When Clarity Comes… and You Still Feel Stuck
Last week on The Midlife Edit, we talked about clarity…asking yourself what you actually want and being brave enough to hear the answer. And if you listened, you know there’s a quiz that goes along with that episode. Not because it gives you the answer, but because it shows you where you are right now.
This episode and this post is about what comes after clarity.
Because once you know what you want, there’s often this pause.
And that pause? It’s uncomfortable.
Inside it lives second-guessing. Fear. A quiet now what?
We assume that once we have clarity, confidence or motivation should immediately follow. And when it doesn’t, we think something must be wrong with us.
Nothing is wrong.
We’re just standing at the edge of change.
The Pause Isn’t Failure…It’s the Edge of Something New
I was recently in Nashville for a small leadership summit, only about ten of us. It was intimate, honest, and unexpectedly eye-opening. One word kept coming up over and over again: intentionality.

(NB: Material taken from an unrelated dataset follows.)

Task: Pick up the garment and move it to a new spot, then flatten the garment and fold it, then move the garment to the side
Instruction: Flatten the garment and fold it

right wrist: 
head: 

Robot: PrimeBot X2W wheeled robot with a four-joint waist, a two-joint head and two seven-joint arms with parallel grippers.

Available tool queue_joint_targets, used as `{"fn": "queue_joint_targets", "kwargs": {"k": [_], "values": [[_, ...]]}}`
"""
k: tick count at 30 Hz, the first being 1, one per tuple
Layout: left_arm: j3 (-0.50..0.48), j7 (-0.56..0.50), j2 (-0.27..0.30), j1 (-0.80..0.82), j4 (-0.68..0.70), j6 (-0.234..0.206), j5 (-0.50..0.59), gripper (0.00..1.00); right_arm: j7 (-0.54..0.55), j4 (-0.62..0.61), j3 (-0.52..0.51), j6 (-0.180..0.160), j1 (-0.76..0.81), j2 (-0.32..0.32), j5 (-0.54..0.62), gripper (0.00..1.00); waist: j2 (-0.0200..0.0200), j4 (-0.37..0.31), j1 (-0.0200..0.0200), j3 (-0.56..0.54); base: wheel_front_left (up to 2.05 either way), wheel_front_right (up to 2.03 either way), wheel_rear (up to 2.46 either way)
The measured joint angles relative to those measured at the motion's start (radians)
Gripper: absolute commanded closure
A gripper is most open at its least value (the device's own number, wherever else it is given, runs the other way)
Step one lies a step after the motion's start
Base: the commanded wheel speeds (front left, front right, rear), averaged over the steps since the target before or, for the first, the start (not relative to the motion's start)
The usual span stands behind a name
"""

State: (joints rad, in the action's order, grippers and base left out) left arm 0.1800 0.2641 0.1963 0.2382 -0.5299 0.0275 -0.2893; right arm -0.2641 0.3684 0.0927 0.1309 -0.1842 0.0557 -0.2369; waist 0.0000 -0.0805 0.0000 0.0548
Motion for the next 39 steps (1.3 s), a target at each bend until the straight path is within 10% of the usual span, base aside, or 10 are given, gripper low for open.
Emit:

Not how we show up when things feel exciting or aligned, that part is easy.
But how we show up on the mundane days. The ordinary ones.

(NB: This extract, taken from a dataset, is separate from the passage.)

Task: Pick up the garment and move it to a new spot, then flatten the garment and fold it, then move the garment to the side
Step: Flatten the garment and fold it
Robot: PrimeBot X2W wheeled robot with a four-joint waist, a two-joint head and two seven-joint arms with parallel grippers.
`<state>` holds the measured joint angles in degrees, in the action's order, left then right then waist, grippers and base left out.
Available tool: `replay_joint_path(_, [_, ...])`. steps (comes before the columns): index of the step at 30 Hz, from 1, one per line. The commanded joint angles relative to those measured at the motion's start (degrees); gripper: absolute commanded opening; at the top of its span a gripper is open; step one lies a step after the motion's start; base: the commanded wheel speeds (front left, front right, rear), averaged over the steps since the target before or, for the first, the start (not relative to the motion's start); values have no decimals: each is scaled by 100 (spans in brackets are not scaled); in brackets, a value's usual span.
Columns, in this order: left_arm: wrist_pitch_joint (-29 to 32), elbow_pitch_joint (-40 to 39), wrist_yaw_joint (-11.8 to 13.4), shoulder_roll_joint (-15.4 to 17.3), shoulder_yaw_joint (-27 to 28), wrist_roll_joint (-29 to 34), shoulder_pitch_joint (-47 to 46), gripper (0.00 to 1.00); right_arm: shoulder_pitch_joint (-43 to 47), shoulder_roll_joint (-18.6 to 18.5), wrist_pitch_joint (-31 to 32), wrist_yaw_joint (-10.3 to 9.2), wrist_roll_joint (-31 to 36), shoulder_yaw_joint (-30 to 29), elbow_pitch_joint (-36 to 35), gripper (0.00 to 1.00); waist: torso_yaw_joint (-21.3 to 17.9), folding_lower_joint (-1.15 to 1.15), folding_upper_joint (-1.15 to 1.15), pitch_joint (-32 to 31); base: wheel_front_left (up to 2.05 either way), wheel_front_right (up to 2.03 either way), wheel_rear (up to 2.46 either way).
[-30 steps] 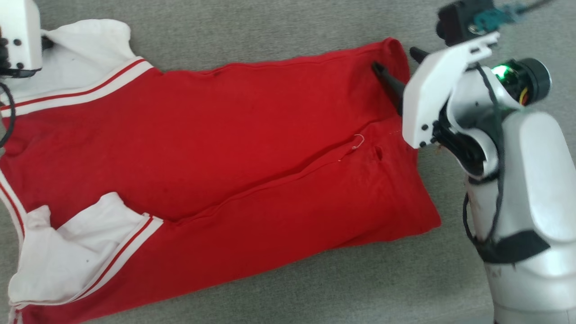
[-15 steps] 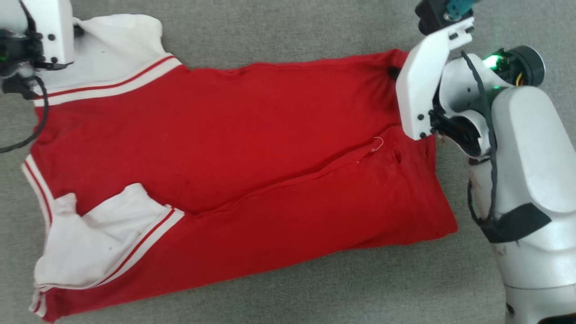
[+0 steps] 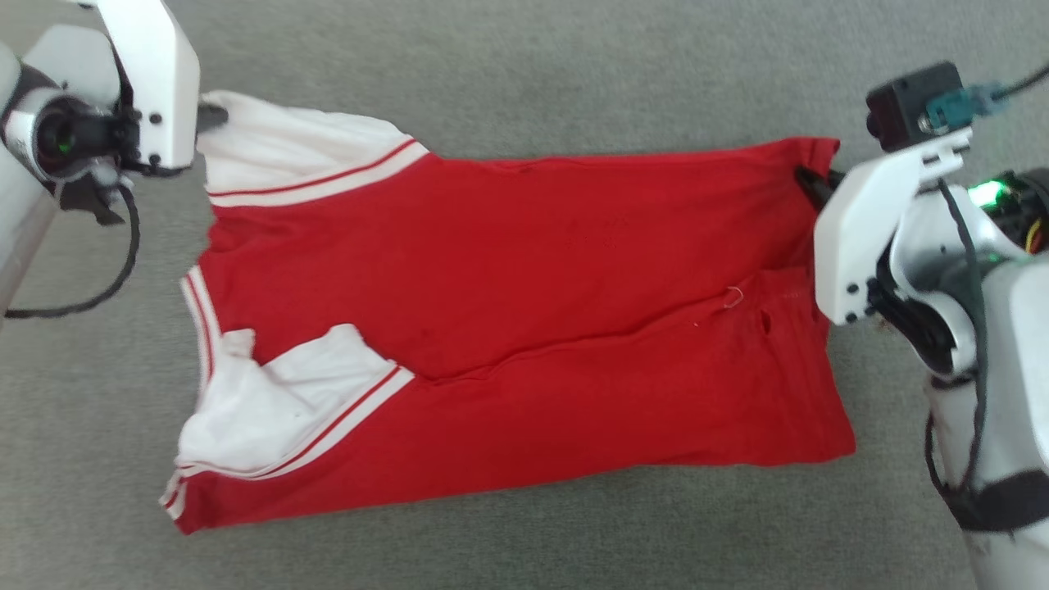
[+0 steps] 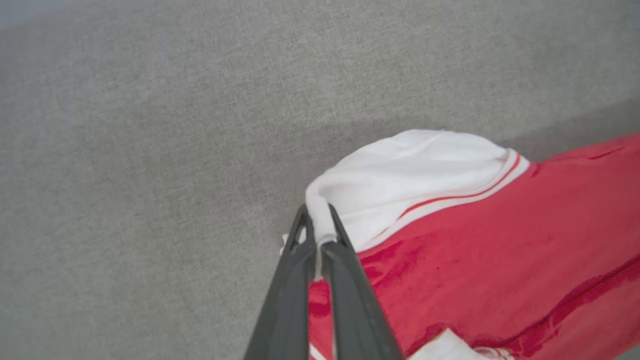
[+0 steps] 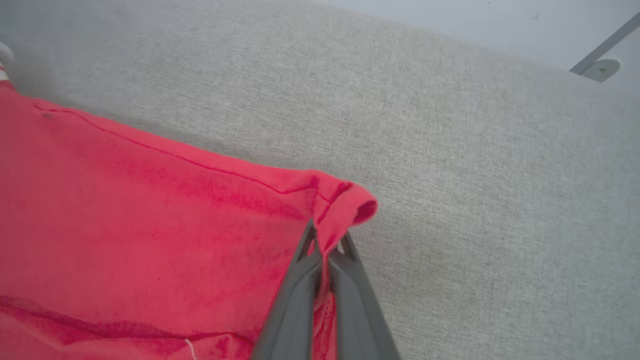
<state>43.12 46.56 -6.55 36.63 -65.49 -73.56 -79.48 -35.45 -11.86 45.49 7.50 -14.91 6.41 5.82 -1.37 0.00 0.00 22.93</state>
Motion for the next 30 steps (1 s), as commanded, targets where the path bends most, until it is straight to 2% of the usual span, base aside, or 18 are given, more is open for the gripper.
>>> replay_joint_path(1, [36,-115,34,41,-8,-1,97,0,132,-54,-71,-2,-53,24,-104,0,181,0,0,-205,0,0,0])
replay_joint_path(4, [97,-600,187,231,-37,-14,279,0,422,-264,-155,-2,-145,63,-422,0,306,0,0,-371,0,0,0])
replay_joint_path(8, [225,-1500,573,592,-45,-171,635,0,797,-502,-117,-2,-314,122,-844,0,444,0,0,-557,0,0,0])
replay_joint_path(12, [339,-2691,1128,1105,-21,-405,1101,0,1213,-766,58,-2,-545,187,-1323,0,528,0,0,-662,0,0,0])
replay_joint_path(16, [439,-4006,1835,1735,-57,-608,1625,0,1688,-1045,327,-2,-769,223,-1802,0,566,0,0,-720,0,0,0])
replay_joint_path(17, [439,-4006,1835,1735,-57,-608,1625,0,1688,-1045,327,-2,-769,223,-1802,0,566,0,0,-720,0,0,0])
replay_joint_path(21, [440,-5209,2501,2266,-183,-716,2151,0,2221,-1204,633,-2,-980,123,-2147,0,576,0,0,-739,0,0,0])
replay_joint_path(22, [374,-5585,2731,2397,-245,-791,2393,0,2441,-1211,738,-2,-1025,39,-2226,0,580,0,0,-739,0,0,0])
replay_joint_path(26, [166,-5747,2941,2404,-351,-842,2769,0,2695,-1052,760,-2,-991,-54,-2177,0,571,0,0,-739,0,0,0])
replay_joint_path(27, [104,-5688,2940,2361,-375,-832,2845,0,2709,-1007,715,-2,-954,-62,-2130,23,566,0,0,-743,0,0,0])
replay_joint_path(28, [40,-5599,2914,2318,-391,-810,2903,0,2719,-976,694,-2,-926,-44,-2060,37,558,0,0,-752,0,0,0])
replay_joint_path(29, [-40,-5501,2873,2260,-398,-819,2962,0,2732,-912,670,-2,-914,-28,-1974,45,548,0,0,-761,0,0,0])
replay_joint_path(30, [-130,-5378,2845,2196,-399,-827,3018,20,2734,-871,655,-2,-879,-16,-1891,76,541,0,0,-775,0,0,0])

Think about how easy it is to wake up the morning of a vacation. You’re excited. Energized. Ready to go.
Now compare that to a regular Tuesday.
That contrast matters.
Someone asked a question during that meeting that stuck with me:
Are you living in victimhood or victory?
My initial reaction was “victory, obviously.” I talk about growth, resilience, everything I’ve survived.
But the more I sat with it, the more uncomfortable the truth became.
I talk about my life in the past tense.
What I’ve done.
What I’ve handled.
What I’ve survived.
Almost as if all of that should automatically guarantee something now.
That’s not victimhood, but it’s not quite victory either.
The Past Can Explain You, It Just Can’t Lead You
Right before that trip, I had a conversation about my role at work. I kept explaining everything I’d done since day one. And the person I was talking to stopped me and said:
“I don’t want to hear what your job description was.
I want to hear what you’re going to do.”
That hit me. Not just professionally, but personally.
The past explains us.
It just doesn’t get to lead anymore.
Midlife is the moment we stop negotiating our future using outdated versions of ourselves. We don’t move forward because of what we did. We move forward because of how we’re showing up now.
That’s intentionality.
What I’m Practicing When I Get Stuck in the Pause
I’m not doing this perfectly - at all. But here’s what I’m working on.
1. Catching myself explaining instead of choosing
Anytime I hear myself say “because of my past” or “after everything I’ve done,” I pause. Not to judge, just to notice.
Then I ask one simple question:
What does showing up look like today?
Not forever. Not perfectly. Just today.
2. Stop waiting for confidence. Practice presence instead.
Confidence doesn’t come before action. It comes from participation.
Instead of asking “Am I ready?” I’m asking, “Am I present?”
3. Checking how I show up for myself
If I gave my body, my energy, my self-talk, and my habits to the person I love most for one day… would I be okay with how I treat myself?
That question doesn’t shame me, it gives me information.
4. Talking it out instead of spiraling alone
Healing doesn’t always happen in isolation.
In the absence of communication, there’s hallucination, especially with ourselves.
Sometimes the bravest thing you can say is:
I’m stuck. Can you help me see this differently?
When You Get What You Want… and When You Don’t
Here’s the truth we don’t talk about enough:
Both can mess with you.
When we get what we want, we often:
move the goalpost
downplay it
or attach our worth to repeating it
And when we don’t get what we want, we start rewriting our worth based on outcomes:
Maybe I waited too long
Maybe I missed my window
Maybe this just isn’t for me
That’s not clarity talking.
That’s fear trying to protect us from disappointment.
Here’s the reframe I’m practicing (and coming back to daily):
An outcome is information. It is not an identity.
What happens to you is not who you are.
Letting the Good Land. Letting the Hard Teach.
Midlife isn’t about proving the past mattered…it already did.
It’s about choosing how we show up now, regardless of how things turn out.
Whether you get what you want or you don’t, the practice stays the same:
Stay present
Don’t use outcomes as proof of worth
Let good things land
Let disappointment teach without defining you
The Song of the Episode: Rearview Mirror by Pearl Jam
This episode’s song is Rearview Mirror because the past may have shaped us, but it doesn’t get to drive anymore.
The rearview mirror is smaller than the windshield for a reason.
That song also happens to be part of the first music conversation I ever had with the man I’m married to now so it’ll always be close to my heart.
If You’re in the Pause…
You’re not behind.
You’re practicing.
And sometimes, that’s exactly what moving forward looks like.